═══ WORKING DATA ═══
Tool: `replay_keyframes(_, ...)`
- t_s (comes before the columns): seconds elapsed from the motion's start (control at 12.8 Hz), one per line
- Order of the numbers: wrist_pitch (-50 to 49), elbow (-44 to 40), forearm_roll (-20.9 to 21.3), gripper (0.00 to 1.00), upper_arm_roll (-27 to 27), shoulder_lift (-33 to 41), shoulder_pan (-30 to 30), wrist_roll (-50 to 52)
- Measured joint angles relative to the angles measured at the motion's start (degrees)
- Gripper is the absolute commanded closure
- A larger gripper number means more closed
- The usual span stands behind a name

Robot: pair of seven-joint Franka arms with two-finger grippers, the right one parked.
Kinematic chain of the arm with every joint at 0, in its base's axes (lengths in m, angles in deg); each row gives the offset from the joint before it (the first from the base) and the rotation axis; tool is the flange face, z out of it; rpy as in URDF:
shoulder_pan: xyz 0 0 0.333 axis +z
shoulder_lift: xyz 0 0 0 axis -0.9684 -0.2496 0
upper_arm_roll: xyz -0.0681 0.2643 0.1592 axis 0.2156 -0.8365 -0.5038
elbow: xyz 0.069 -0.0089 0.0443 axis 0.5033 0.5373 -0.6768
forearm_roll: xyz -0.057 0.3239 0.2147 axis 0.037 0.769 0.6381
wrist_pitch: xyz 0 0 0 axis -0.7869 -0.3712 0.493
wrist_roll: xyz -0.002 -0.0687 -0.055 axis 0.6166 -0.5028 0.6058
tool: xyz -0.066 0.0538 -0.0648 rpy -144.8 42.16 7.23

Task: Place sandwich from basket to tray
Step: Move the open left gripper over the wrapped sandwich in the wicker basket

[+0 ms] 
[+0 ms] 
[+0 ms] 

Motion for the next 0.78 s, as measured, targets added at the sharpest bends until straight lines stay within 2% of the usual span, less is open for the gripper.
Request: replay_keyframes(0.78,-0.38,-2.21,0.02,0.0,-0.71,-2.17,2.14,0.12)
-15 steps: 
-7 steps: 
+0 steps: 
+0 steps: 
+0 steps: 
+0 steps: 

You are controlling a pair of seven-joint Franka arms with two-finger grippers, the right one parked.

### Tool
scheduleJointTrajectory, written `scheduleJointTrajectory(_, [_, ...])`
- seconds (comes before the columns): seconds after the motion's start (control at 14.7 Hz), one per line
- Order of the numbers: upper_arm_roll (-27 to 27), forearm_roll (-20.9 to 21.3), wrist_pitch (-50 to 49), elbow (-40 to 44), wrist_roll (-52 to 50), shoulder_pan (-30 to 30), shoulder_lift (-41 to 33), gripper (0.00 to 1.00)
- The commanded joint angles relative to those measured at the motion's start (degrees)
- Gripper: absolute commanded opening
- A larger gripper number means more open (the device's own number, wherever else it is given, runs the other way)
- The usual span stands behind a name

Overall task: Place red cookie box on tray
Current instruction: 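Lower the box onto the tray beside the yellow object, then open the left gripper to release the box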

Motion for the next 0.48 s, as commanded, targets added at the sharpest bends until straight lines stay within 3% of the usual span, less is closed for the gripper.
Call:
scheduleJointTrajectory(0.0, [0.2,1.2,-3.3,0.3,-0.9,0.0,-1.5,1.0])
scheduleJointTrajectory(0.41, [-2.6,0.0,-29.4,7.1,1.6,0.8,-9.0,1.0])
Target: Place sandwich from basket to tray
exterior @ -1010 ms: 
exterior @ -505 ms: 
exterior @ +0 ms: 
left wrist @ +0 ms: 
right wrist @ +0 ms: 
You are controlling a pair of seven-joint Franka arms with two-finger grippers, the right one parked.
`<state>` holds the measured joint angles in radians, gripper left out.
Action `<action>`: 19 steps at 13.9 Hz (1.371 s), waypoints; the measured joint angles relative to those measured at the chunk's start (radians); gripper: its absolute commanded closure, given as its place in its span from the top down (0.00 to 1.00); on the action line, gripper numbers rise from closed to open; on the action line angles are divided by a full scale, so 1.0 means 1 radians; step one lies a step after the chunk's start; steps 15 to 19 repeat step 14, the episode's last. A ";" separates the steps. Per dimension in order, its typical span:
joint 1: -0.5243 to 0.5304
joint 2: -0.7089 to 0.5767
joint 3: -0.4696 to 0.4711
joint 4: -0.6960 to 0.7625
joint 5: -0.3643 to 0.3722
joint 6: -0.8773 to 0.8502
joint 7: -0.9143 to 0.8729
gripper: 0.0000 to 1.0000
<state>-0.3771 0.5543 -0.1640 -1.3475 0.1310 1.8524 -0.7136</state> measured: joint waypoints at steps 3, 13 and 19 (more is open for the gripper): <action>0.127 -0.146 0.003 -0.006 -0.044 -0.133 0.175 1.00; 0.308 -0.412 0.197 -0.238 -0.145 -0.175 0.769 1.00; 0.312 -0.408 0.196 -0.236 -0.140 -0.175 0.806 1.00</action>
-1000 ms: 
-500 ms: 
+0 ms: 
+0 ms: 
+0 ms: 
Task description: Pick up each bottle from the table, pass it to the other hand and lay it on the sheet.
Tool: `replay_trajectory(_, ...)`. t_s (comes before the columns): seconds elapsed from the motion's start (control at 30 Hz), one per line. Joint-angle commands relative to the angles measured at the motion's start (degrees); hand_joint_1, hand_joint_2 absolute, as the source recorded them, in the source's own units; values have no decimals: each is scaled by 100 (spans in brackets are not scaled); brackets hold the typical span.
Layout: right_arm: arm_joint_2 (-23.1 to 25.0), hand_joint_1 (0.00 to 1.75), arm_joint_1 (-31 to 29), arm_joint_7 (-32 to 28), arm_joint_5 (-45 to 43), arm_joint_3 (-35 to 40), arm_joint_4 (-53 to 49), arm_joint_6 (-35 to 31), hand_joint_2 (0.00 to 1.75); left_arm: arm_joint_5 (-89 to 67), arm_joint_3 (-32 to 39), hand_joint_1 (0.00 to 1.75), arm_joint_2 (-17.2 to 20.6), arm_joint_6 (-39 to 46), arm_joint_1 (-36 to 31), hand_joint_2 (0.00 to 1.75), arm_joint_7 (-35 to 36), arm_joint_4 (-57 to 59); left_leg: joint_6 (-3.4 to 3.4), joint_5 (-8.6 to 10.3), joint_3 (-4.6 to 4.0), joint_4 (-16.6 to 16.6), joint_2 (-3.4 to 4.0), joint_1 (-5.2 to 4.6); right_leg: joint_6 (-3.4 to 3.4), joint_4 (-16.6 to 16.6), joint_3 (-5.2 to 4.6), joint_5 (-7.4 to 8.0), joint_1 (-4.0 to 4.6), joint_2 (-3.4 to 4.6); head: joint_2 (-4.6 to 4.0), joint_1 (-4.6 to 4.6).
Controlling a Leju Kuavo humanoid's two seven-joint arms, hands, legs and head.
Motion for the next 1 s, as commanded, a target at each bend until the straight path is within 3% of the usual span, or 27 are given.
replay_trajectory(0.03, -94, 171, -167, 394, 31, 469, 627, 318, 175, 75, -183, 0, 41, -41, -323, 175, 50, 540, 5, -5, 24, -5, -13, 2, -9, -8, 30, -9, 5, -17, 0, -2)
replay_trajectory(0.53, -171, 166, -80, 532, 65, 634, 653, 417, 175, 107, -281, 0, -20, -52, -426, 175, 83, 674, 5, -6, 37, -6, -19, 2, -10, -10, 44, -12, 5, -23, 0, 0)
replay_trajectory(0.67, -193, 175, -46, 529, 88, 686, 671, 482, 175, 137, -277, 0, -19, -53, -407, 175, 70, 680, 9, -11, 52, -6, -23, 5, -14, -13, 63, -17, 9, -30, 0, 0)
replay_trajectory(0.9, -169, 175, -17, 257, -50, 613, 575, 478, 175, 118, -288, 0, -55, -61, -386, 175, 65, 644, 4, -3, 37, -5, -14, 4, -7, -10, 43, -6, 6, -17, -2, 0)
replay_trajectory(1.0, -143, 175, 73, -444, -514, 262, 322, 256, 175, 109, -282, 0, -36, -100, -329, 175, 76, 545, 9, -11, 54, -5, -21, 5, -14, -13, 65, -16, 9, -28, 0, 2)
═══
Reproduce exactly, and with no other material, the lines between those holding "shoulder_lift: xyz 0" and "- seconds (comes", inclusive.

OUTPUT OF THE TASK ->
shoulder_lift: xyz 0 0 0 axis -0.9684 -0.2496 0
upper_arm_roll: xyz -0.0681 0.2643 0.1592 axis 0.2156 -0.8365 -0.5038
elbow: xyz 0.069 -0.0089 0.0443 axis 0.5033 0.5373 -0.6768
forearm_roll: xyz -0.057 0.3239 0.2147 axis 0.037 0.769 0.6381
wrist_pitch: xyz 0 0 0 axis -0.7869 -0.3712 0.493
wrist_roll: xyz -0.002 -0.0687 -0.055 axis 0.6166 -0.5028 0.6058
tool: xyz -0.066 0.0538 -0.0648 rpy -144.8 42.16 7.23

Task: Place sandwich from basket to tray
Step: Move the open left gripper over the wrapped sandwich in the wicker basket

[+0 ms] 
[+0 ms] 
[+0 ms] 

Motion for the next 0.78 s, as measured, targets added at the sharpest bends until straight lines stay within 2% of the usual span, less is open for the gripper.
Request: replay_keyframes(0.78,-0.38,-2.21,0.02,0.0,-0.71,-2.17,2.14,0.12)
-15 steps: 
-7 steps: 
+0 steps: 
+0 steps: 
+0 steps: 
+0 steps: 

You are controlling a pair of seven-joint Franka arms with two-finger grippers, the right one parked.

### Tool
scheduleJointTrajectory, written `scheduleJointTrajectory(_, [_, ...])`
- seconds (comes before the columns): seconds after the motion's start (control at 14.7 Hz), one per line

Nothing more is required for this answer.